Published on 2025-08-07T06:18:08Z

magpie-crawler

magpie-crawler is an intelligence-gathering web crawler for Brandwatch, a leading social media monitoring and digital consumer intelligence company. Its purpose is to scan public web pages, blogs, and forums to find mentions of specific keywords, brands, or products that Brandwatch's clients are tracking. It is a well-behaved crawler that respects robots.txt directives.

What is magpie-crawler?

magpie-crawler is a web crawler operated by Brandwatch, a social media monitoring and intelligence company. It functions as a conventional web scraper that systematically indexes public content from blogs, forums, news sites, and social media platforms. The crawler identifies itself in server logs with a user-agent string like magpie-crawler/1.1. It is designed for efficient data collection and adheres to standard web protocols, including respecting robots.txt, making it a legitimate and transparent crawler.

Why is magpie-crawler crawling my site?

magpie-crawler is visiting your website to collect public information that may be relevant to Brandwatch's clients. It is likely that your site contains content related to brands, products, or industry keywords that are being monitored. The crawler is particularly interested in content that expresses opinions or reviews. The frequency of its visits is determined by the relevance of your content to the monitoring needs of Brandwatch's clients. This crawling is considered authorized as it only accesses publicly available content.

What is the purpose of magpie-crawler?

The purpose of magpie-crawler is to support Brandwatch's social listening and digital consumer intelligence platform. The data it collects helps organizations monitor online mentions of their brands, analyze market trends, and gain insights into consumer behavior.
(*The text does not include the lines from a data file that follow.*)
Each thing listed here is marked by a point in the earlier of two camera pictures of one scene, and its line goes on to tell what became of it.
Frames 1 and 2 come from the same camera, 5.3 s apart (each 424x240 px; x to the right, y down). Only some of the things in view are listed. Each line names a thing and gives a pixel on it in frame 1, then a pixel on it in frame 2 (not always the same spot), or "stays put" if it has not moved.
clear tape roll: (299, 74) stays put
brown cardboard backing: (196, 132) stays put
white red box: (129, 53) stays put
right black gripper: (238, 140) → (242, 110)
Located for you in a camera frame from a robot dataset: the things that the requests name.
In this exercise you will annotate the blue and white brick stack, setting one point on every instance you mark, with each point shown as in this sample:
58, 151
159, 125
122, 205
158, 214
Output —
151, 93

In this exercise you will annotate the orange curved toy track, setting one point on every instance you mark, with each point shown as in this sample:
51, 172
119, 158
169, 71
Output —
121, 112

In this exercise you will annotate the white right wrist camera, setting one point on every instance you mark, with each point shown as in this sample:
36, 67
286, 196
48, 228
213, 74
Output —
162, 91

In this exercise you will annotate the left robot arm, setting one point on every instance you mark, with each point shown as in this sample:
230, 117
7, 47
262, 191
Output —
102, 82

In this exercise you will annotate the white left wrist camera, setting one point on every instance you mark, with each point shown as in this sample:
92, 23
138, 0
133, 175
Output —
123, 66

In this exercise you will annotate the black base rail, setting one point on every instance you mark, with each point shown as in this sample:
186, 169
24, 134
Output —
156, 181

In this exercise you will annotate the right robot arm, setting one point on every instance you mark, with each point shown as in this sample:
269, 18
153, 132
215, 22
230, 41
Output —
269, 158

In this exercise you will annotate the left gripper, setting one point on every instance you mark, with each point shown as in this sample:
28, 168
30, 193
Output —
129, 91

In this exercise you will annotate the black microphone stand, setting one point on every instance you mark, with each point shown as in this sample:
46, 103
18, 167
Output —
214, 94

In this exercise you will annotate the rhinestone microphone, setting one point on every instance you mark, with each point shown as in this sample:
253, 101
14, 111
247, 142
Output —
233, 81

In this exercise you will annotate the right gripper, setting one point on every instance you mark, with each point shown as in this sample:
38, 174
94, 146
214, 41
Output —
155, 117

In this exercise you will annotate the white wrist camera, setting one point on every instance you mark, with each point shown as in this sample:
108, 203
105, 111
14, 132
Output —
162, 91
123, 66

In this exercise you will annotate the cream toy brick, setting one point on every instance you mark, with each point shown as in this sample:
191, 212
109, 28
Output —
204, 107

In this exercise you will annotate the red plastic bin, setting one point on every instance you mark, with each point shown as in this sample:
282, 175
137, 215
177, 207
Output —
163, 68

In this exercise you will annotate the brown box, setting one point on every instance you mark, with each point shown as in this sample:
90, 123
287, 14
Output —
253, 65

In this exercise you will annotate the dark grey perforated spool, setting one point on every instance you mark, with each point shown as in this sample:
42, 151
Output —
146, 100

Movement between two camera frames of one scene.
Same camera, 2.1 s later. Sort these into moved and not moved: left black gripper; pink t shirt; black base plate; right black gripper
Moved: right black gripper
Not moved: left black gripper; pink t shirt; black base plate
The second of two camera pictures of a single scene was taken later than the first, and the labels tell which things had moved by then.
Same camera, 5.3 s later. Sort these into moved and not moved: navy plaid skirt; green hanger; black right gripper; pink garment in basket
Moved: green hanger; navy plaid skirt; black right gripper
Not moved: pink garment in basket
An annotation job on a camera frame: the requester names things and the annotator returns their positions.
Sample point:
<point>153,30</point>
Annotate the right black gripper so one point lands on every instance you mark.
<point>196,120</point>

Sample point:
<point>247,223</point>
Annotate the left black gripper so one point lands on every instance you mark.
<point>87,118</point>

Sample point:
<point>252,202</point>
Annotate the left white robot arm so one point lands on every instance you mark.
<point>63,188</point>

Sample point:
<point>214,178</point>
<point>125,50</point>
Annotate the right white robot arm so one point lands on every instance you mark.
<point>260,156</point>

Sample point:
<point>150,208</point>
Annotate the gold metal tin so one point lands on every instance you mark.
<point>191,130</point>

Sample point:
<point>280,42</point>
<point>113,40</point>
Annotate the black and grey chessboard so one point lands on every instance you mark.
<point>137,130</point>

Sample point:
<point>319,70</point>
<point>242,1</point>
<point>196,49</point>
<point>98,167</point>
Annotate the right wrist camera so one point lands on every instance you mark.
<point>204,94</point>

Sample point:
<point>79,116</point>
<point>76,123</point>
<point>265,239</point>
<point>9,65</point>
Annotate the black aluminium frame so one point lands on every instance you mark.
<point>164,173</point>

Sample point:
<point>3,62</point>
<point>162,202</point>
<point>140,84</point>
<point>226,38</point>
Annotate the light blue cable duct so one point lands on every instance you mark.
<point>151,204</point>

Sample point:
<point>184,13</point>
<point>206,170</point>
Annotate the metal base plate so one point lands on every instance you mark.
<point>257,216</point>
For website owners, there is no direct benefit from being crawled, as the service is designed to benefit Brandwatch's clients. However, the crawler is designed to be respectful of server resources and should not cause performance issues.

How do I block magpie-crawler?

To prevent magpie-crawler from accessing your website, you can add a disallow rule for it in your robots.txt file. This is the standard method for managing access for legitimate web crawlers.

Add the following lines to your robots.txt file to block magpie-crawler:

User-agent: magpie-crawler
Disallow: /

How to verify the authenticity of the user-agent operated by Brandwatch?

Reverse IP lookup technique

To verify user-agent authenticity, you can use host linux command two times with the IP address of the requester.

```
> host IPAddressOfRequest
```
This command returns the reverse lookup hostname (e.g., 4.4.8.8.in-addr.arpa.).

> host ReverseDNSFromTheOutputOfFirstRequest

If the output matches the original IP address and the domain is associated with a trusted operator (e.g., Brandwatch), the user-agent can be considered legitimate.

IP list lookup technique

Some operators provide a public list of IP addresses used by their crawlers. This list can be cross-referenced to verify a user-agent's authenticity. However, both operators and website owners may find it challenging to maintain an up-to-date list, so use this method with caution and in conjunction with other verification techniques.